Intrapartum to postpartum changes in colloid osmotic pressure.


A study was undertaken to determine the effect of route of delivery on plasma colloid osmotic pressure. Plasma colloid osmotic pressure was measured on admission to the hospital and 8 to 24 hours post partum in 72 patients at term with uncomplicated prenatal histories. Thirty-six patients underwent uncomplicated vaginal deliveries (local anesthesia, 18; conduction anesthesia, 18) and 36 patients had cesarean sections (conduction anesthesia, 18; general anesthesia, 18). The mean (+/- SD) intrapartum colloid osmotic pressure of the overall group was 21.0 +/- 2.1 mm Hg, and it declined significantly (p less than 0.01) to 15.4 +/- 2.1 mm Hg post partum.
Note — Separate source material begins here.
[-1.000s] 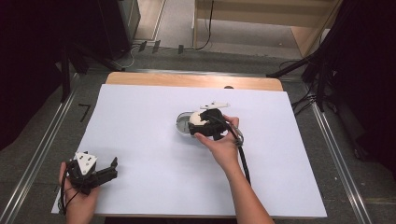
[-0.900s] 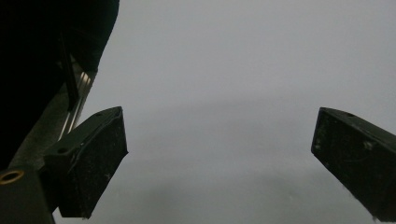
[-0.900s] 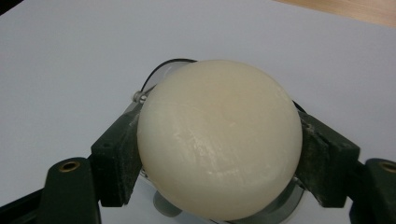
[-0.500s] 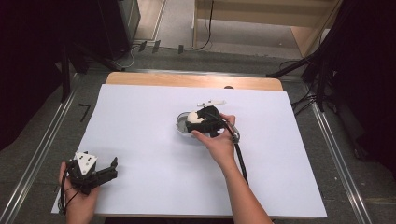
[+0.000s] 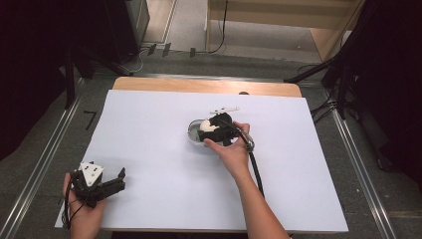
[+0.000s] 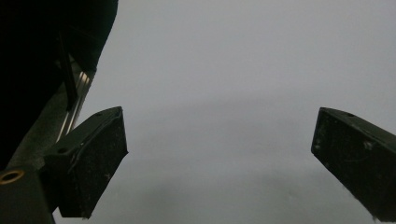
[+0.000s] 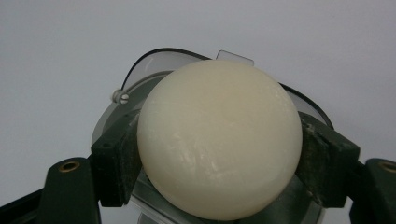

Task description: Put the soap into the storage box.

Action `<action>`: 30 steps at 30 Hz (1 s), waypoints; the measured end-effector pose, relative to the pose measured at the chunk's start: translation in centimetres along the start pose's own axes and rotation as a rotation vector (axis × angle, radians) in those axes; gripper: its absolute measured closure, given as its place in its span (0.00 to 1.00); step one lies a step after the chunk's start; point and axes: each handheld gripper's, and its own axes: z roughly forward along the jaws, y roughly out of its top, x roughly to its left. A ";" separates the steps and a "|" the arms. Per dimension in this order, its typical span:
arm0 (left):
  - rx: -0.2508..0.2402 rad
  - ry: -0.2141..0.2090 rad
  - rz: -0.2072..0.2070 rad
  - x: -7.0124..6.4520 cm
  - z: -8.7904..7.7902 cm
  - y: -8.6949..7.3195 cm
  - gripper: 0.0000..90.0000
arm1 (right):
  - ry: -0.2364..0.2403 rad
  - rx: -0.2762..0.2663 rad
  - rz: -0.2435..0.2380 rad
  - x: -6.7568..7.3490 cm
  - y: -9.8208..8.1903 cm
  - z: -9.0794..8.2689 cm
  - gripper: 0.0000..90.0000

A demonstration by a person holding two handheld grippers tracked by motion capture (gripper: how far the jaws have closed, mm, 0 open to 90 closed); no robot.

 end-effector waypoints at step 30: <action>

A comparison of the intrapartum and postpartum reductions in colloid osmotic pressure between patients who underwent vaginal delivery and those who underwent cesarean section revealed no significant differences. Furthermore, the mean reductions in colloid osmotic pressure when all four groups were compared by type of anesthesia were not significantly different. Fifteen patients (20.8%) in the study had a postpartum colloid osmotic pressure of less than 13.6 mm Hg, and five (6.9%) had a postpartum colloid pressure of less than 12.5 mm Hg. Our results indicate that, for normal pregnancy, colloid osmotic pressure is uniformly lowered in the post partum and, in some cases, to levels that have been reported to be dangerously low.